## Aim of the exercise
Locate the line containing "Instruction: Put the" in the material below. Copy that line and all following lines through the end exactly, omitting any pictures.

╔══

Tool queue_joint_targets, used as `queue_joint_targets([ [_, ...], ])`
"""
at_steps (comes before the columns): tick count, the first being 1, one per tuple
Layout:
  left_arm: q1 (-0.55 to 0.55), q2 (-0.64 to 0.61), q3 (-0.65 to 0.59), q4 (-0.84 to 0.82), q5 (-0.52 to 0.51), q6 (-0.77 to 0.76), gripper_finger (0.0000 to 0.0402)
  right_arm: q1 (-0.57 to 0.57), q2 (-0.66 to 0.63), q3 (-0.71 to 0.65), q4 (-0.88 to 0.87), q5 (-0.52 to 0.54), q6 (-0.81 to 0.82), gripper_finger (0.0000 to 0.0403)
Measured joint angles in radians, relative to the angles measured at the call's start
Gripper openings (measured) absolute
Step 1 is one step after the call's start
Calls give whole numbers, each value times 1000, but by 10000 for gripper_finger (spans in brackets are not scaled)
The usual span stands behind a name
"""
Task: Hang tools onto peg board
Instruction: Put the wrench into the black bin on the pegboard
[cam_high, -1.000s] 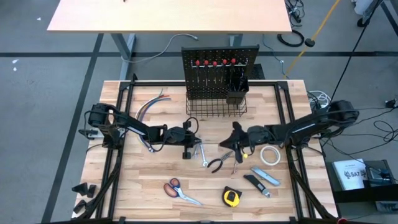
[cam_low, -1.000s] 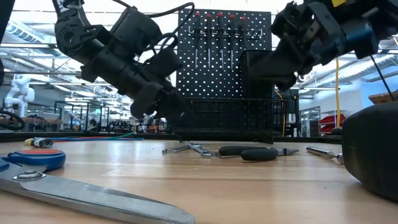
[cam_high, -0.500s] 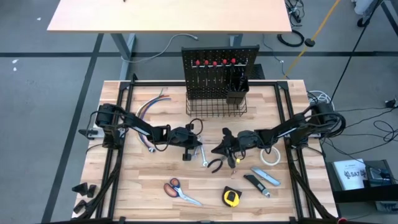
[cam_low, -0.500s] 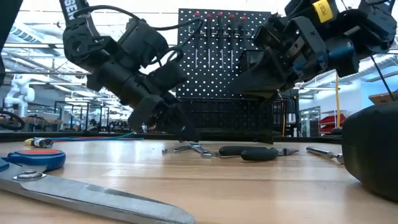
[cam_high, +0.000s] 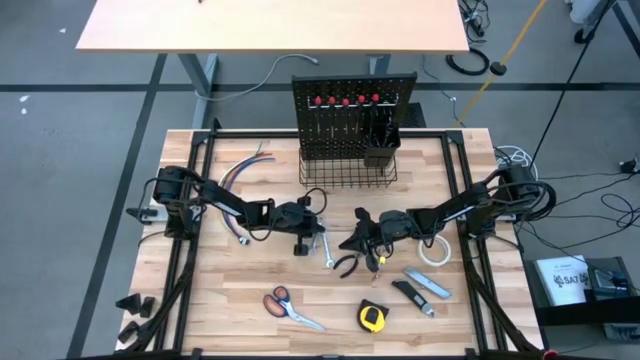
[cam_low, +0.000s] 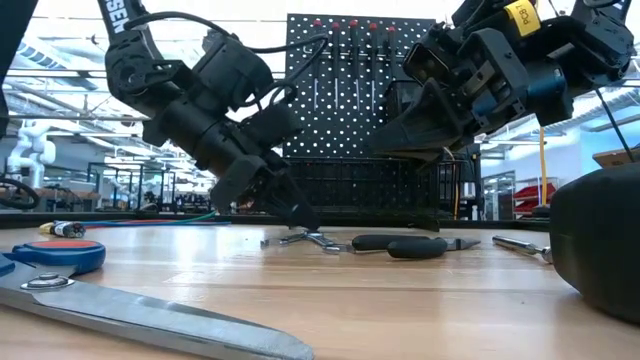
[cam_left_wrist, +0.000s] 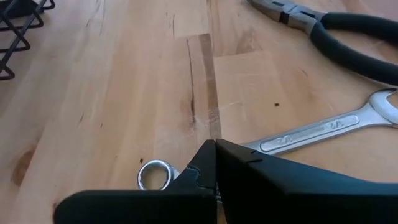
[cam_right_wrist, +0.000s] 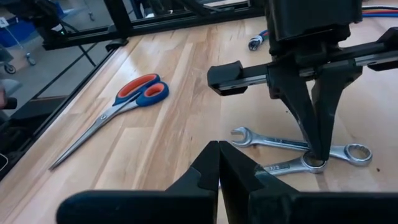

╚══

## Task output
Instruction: Put the wrench into the black bin on the pegboard
[cam_high, -1.000s] 
[cam_low, -1.000s] 
[cam_high, -0.500s] 
[cam_low, -0.500s] 
[cam_high, +0.000s] 
[cam_low, +0.000s] 
[cam_left_wrist, +0.000s] 
[cam_right_wrist, +0.000s] 

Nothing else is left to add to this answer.